I'm off to Spain for a week tomorrow and want to take some shake and oats with me as I always lose shed loads of weight when I go away.

Question is will I be ok taking a tub of shake in my suitcase or hand luggage? If so which option would be better case or hand luggage.

Thanks in advance people


----------



## a.notherguy (Nov 17, 2008)




----------



## bry1990 (Jun 16, 2010)

i've travelled with protein powder in both hand luggage and check in luggage. only time i had an issue is when i travelled with a bag of Reflex instant Mass! as it was in a bag prob looked a bit dodgy compared to a tub of powder. But having it in your hand luggage they just ask you to take it out, once it is obvious what you are carrying then it's isn't an issue.

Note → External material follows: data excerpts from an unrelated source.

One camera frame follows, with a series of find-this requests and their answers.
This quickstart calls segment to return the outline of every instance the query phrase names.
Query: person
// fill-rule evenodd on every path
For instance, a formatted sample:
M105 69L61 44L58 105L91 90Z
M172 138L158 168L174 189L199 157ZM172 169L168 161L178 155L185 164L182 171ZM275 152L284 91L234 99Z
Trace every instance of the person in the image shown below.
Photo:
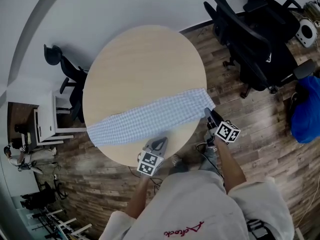
M8 158L8 161L13 166L20 166L22 163L24 164L31 164L34 161L38 160L50 160L55 158L55 155L57 154L57 149L41 149L39 151L36 151L32 154L26 154L26 146L20 147L20 155L12 155L10 146L4 147L4 153L6 157Z
M320 79L300 79L295 90L289 108L291 133L299 143L309 143L320 136Z
M214 144L224 185L212 166L217 161L213 149L206 147L204 153L212 164L205 160L199 170L189 171L174 155L174 167L151 202L146 206L150 178L141 175L125 210L111 214L99 239L246 240L257 235L249 232L248 223L258 220L265 226L261 230L274 237L268 239L292 240L293 221L274 179L247 181L226 143L216 137Z

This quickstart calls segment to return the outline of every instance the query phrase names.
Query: gingham towel
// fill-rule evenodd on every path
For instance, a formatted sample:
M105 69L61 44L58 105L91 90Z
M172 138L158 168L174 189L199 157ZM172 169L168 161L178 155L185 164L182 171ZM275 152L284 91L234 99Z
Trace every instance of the gingham towel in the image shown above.
M203 118L204 109L214 107L204 88L191 89L111 115L87 127L87 133L96 147L132 143Z

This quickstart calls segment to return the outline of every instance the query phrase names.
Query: black office chair
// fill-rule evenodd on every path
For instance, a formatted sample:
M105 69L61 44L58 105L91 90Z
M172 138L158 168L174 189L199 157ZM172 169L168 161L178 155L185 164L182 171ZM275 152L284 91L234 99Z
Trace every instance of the black office chair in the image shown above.
M213 20L213 34L230 51L230 61L225 61L224 66L234 66L234 61L240 64L240 80L248 84L242 98L248 96L250 88L257 91L268 88L276 93L277 87L314 71L315 64L311 59L298 66L286 44L268 27L262 24L249 27L226 0L215 2L216 11L207 2L204 7Z
M71 117L72 120L79 118L81 123L85 122L83 107L82 107L82 98L83 98L83 89L85 86L87 74L81 67L76 69L72 63L63 55L62 50L54 45L52 48L48 48L44 44L44 58L46 62L50 65L57 65L60 63L63 73L67 76L63 81L60 94L62 94L66 87L74 87L69 101L71 104Z
M295 36L300 28L297 18L288 10L294 4L298 9L301 6L295 0L286 0L281 5L275 0L248 0L243 9L256 22L269 26L279 38L285 42Z

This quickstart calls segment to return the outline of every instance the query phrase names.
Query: white speaker
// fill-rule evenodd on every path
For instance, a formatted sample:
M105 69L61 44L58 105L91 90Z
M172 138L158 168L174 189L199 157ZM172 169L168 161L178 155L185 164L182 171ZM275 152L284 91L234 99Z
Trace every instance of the white speaker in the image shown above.
M318 31L311 20L303 18L300 20L300 28L295 37L304 47L310 47L316 41Z

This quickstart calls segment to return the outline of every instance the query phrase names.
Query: light wood tabletop
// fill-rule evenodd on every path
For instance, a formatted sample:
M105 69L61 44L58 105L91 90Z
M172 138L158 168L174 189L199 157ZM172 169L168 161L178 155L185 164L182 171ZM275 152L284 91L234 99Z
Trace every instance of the light wood tabletop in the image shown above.
M93 62L83 89L85 124L88 127L194 88L207 89L207 79L191 42L164 26L135 27L109 42ZM168 132L166 159L183 147L198 123L186 123ZM98 148L119 164L136 167L138 154L149 139Z

my advice would be to carry everything is a tub or box and not in a bag!


----------



## Carboy (Mar 6, 2010)

Cheers mate


----------



## Suprakill4 (Jul 11, 2008)

And a sealed brand new tub would be better imo.


----------



## BoxerJay (Jan 11, 2011)

Seems odd that they could let you carry powder in hand luggage? It could be weed killer and sugar or loads of other types of explosive / dangerous substances?


----------



## Thestrict (Mar 10, 2011)

In hand luggage, they swab it for explosives when you go through the security bit.


----------



## BoxerJay (Jan 11, 2011)

They can't swab a whole tub :S - It could be protein powder on the top, then a division at the bottom with explosives? Just seems very strange to me considering they didn't even let me take a bottle of water on when going to Ireland iirc


----------



## Andy Dee (Jun 1, 2008)

a.notherguy said:


>


Shakes on a plane will be the new sequel.


----------



## Outtapped (Dec 10, 2012)

my protein do meal replacements in sachets


----------



## Nemises (Jun 29, 2008)

when i went to dominican republic i took it in my case as it was advised on another thread. Didnt have any problems.


----------



## Guest (May 10, 2011)

Just enjoy your holiday and eat chickens


----------



## Outtapped (Dec 10, 2012)

Sent from my iPhone using Tapatalk


----------



## Pancake (Oct 24, 2010)

I have had it with these mother-f******* shakes on this mother-f******** plane!


----------



## Carboy (Mar 6, 2010)

Thanks people!

Yeh look out for me starring in the next film!!!!!


----------



## Carboy (Mar 6, 2010)

WhySoSerious said:


> Sent from my iPhone using Tapatalk


Brilliant!!!!


----------